▶ About this exercise: Return every line from the listing where the word "packet" occurs.
Top of Records for this exercise
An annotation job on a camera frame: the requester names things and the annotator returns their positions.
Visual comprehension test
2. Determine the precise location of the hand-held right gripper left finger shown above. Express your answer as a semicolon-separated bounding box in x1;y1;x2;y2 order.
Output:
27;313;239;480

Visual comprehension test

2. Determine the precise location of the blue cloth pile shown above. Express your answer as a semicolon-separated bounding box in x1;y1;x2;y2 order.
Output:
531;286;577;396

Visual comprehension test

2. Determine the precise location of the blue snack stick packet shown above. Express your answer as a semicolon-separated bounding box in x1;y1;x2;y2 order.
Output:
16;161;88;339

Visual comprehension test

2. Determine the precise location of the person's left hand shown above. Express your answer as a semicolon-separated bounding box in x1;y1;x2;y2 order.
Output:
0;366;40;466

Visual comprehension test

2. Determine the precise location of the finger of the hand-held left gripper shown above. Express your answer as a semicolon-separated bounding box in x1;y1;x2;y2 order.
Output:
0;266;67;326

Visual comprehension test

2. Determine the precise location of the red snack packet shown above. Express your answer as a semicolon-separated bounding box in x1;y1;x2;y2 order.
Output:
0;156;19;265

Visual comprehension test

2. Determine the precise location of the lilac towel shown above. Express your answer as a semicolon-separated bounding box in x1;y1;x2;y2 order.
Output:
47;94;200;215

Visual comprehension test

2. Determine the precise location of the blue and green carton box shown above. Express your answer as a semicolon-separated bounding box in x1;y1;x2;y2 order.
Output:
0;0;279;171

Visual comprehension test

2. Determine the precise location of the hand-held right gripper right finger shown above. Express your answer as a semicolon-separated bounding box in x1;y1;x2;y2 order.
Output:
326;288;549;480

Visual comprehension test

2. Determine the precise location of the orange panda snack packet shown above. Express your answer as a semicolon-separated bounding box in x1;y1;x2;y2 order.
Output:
Bottom of Records for this exercise
▶ Result for this task:
2. Determine the precise location of the blue snack stick packet shown above. Express your answer as a semicolon-separated bounding box in x1;y1;x2;y2 order.
2. Determine the precise location of the red snack packet shown above. Express your answer as a semicolon-separated bounding box in x1;y1;x2;y2 order.
2. Determine the precise location of the orange panda snack packet shown above. Express your answer as a semicolon-separated bounding box in x1;y1;x2;y2 order.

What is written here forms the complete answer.